## Try it
Print nothing except the lines of the listing below from the line with "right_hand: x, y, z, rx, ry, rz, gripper" to the line with "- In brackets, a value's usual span", each exactly as written, both ends included.

Collected data Start Marker

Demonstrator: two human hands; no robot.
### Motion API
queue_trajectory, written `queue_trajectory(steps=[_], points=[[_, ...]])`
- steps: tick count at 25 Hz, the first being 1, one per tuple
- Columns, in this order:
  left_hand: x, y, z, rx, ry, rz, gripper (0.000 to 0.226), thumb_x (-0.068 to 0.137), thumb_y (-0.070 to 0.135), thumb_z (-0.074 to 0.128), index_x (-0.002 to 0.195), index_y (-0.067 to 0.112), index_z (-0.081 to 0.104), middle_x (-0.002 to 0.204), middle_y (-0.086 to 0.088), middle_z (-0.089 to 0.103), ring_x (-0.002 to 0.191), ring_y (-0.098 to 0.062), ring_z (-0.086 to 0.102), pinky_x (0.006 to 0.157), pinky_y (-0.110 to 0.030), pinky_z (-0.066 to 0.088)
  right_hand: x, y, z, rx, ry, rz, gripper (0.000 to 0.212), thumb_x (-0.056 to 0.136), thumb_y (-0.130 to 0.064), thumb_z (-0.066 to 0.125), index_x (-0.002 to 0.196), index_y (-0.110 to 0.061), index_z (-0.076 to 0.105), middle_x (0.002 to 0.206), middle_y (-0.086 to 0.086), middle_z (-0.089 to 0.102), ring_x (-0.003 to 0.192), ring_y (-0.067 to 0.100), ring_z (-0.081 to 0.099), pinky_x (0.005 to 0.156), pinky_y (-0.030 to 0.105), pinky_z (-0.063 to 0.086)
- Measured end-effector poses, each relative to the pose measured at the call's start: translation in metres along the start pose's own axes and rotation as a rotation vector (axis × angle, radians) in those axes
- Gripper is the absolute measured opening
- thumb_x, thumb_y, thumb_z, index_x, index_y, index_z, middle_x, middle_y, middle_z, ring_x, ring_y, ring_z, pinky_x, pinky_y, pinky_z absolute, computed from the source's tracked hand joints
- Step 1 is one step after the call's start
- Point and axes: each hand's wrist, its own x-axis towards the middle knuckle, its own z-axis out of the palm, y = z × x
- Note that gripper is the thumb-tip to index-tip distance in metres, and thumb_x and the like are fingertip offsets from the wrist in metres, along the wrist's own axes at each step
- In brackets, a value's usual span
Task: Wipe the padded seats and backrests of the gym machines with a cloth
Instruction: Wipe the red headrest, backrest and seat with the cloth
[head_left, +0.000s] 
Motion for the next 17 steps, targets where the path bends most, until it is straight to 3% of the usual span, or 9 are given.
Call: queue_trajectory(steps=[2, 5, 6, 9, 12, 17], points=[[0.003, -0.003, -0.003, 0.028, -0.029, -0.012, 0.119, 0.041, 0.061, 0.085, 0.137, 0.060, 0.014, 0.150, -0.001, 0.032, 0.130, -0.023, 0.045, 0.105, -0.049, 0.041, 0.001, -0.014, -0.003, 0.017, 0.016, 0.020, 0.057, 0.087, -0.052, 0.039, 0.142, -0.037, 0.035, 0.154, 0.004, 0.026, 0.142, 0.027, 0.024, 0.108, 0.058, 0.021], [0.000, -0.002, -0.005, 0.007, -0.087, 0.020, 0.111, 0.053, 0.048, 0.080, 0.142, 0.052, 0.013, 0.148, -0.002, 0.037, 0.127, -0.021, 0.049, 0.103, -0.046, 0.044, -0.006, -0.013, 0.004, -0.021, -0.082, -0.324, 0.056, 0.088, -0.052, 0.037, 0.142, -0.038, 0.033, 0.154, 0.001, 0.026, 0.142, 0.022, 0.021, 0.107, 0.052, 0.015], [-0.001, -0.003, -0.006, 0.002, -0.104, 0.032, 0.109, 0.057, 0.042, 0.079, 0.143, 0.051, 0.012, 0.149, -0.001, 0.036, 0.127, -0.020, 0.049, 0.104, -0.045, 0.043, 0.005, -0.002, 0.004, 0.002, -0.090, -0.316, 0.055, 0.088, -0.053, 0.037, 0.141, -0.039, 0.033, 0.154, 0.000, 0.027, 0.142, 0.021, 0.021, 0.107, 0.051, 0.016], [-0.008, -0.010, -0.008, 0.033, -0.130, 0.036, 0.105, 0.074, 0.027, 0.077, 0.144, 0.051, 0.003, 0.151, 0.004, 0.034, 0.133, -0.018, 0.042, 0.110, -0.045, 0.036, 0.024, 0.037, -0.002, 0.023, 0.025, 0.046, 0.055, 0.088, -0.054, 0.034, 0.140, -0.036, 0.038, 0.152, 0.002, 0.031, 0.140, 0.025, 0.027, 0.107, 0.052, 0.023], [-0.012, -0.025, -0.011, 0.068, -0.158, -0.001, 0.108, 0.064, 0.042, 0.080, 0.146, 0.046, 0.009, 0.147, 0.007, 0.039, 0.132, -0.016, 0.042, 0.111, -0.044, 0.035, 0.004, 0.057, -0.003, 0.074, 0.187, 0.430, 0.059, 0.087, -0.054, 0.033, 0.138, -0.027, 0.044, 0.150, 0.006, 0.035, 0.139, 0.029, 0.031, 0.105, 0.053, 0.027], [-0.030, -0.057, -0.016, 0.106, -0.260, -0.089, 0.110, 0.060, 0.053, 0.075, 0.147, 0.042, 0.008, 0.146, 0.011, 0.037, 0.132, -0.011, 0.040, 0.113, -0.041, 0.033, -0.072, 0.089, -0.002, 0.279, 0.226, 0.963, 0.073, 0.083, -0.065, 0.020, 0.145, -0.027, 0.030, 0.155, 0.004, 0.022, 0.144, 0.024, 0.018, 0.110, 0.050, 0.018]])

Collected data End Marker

## Exercise response
  right_hand: x, y, z, rx, ry, rz, gripper (0.000 to 0.212), thumb_x (-0.056 to 0.136), thumb_y (-0.130 to 0.064), thumb_z (-0.066 to 0.125), index_x (-0.002 to 0.196), index_y (-0.110 to 0.061), index_z (-0.076 to 0.105), middle_x (0.002 to 0.206), middle_y (-0.086 to 0.086), middle_z (-0.089 to 0.102), ring_x (-0.003 to 0.192), ring_y (-0.067 to 0.100), ring_z (-0.081 to 0.099), pinky_x (0.005 to 0.156), pinky_y (-0.030 to 0.105), pinky_z (-0.063 to 0.086)
- Measured end-effector poses, each relative to the pose measured at the call's start: translation in metres along the start pose's own axes and rotation as a rotation vector (axis × angle, radians) in those axes
- Gripper is the absolute measured opening
- thumb_x, thumb_y, thumb_z, index_x, index_y, index_z, middle_x, middle_y, middle_z, ring_x, ring_y, ring_z, pinky_x, pinky_y, pinky_z absolute, computed from the source's tracked hand joints
- Step 1 is one step after the call's start
- Point and axes: each hand's wrist, its own x-axis towards the middle knuckle, its own z-axis out of the palm, y = z × x
- Note that gripper is the thumb-tip to index-tip distance in metres, and thumb_x and the like are fingertip offsets from the wrist in metres, along the wrist's own axes at each step
- In brackets, a value's usual span

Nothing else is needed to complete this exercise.